(Records from a collection)
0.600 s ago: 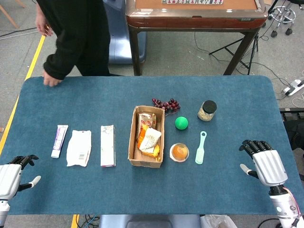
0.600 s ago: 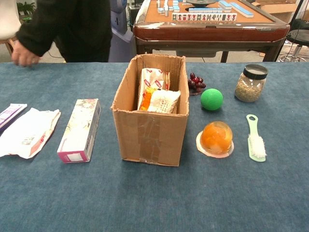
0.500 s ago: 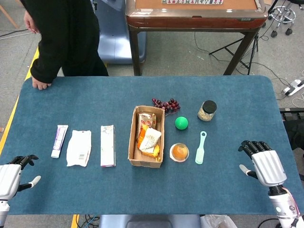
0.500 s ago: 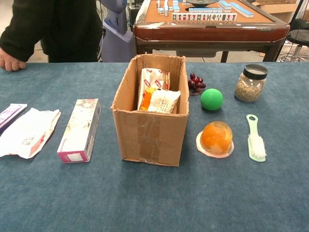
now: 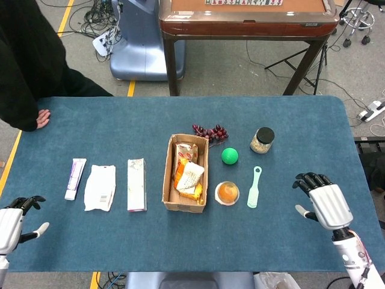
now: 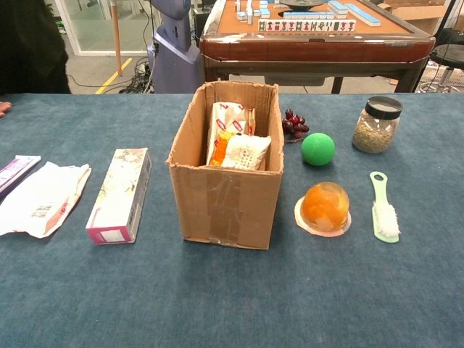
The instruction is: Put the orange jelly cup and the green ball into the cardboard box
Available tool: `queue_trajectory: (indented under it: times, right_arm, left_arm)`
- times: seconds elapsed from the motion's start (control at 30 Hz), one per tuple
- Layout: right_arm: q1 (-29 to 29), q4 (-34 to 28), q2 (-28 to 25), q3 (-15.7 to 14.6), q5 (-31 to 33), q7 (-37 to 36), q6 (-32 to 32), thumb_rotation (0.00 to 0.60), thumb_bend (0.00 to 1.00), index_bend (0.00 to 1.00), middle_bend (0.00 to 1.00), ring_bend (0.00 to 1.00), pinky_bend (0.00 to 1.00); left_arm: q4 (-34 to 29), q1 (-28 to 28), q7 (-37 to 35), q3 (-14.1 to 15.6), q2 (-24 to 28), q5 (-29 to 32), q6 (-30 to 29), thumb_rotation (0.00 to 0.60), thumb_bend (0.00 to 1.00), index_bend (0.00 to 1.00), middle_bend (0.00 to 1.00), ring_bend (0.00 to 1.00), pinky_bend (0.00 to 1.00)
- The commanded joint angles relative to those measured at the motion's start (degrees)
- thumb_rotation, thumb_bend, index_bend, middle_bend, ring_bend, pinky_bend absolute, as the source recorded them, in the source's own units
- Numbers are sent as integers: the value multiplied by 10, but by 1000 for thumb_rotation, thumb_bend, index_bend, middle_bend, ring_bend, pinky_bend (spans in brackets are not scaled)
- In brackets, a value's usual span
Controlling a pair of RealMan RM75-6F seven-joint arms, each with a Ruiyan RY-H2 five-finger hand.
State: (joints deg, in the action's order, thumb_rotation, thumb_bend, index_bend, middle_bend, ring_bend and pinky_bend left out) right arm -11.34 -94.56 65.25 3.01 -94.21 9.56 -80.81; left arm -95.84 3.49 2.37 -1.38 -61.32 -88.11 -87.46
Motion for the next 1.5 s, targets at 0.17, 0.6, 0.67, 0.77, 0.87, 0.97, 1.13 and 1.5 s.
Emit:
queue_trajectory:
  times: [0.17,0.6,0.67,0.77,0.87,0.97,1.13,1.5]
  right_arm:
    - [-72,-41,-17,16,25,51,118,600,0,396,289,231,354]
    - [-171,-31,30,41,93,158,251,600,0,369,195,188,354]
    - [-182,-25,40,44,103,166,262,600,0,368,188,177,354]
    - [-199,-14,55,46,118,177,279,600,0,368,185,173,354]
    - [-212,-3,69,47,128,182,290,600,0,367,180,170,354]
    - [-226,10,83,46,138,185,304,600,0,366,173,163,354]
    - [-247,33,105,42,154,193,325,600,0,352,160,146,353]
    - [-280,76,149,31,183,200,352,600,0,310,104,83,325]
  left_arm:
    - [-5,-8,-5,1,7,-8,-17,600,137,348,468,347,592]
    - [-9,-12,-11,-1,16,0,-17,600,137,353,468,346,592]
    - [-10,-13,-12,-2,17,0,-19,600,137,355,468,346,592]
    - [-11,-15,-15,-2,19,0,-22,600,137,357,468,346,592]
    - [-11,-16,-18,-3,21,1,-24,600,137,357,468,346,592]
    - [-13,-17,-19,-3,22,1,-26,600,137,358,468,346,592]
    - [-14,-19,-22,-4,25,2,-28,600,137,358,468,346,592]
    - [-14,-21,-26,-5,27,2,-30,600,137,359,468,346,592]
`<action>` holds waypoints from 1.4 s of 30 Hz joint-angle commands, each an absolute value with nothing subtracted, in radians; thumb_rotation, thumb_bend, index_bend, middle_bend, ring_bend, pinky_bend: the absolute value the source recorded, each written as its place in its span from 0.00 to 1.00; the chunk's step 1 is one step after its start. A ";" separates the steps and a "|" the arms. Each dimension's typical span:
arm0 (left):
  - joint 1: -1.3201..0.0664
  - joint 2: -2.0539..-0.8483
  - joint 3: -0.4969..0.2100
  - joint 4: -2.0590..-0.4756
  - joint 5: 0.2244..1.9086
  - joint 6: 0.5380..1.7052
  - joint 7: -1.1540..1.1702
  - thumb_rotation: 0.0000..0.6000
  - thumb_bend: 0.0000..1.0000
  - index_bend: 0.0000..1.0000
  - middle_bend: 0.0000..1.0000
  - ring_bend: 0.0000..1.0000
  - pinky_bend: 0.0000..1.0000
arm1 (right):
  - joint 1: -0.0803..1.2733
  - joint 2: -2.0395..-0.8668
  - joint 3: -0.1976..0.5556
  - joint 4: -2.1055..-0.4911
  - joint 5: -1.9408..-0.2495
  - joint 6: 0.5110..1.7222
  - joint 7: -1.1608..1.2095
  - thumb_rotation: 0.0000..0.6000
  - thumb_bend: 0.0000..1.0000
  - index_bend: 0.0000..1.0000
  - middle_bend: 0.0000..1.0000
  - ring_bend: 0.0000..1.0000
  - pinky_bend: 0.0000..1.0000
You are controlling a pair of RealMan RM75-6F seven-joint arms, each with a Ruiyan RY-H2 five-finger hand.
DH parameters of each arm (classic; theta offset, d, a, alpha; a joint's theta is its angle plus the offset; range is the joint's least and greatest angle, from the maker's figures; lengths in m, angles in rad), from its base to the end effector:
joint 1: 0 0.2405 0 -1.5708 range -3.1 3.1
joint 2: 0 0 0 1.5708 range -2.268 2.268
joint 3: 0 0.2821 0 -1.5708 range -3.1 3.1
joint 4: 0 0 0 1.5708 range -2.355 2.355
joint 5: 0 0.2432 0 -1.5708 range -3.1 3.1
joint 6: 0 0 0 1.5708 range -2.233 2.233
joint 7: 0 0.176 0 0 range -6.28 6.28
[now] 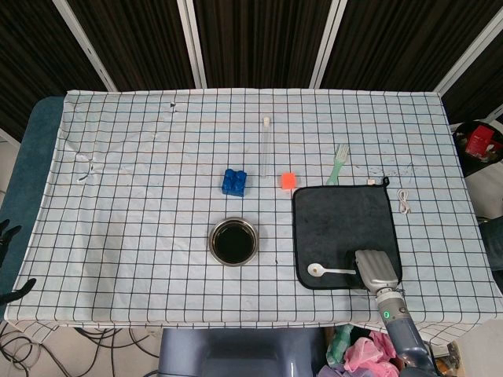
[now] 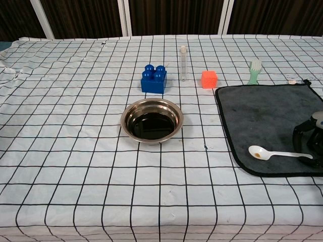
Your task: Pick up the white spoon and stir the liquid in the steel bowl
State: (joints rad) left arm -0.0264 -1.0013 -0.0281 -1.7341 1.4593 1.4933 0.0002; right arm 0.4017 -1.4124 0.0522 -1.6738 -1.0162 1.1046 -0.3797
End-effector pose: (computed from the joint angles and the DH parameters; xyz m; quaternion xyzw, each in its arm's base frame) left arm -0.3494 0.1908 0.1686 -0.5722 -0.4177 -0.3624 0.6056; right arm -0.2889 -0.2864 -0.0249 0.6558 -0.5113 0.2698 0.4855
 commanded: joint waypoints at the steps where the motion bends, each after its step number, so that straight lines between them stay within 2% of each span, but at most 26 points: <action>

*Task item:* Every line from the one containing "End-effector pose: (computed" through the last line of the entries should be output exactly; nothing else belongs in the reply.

*Result for this task:*
End-effector pose: (computed from the joint angles and the DH parameters; xyz m; quaternion xyzw, each in its arm's base frame) left arm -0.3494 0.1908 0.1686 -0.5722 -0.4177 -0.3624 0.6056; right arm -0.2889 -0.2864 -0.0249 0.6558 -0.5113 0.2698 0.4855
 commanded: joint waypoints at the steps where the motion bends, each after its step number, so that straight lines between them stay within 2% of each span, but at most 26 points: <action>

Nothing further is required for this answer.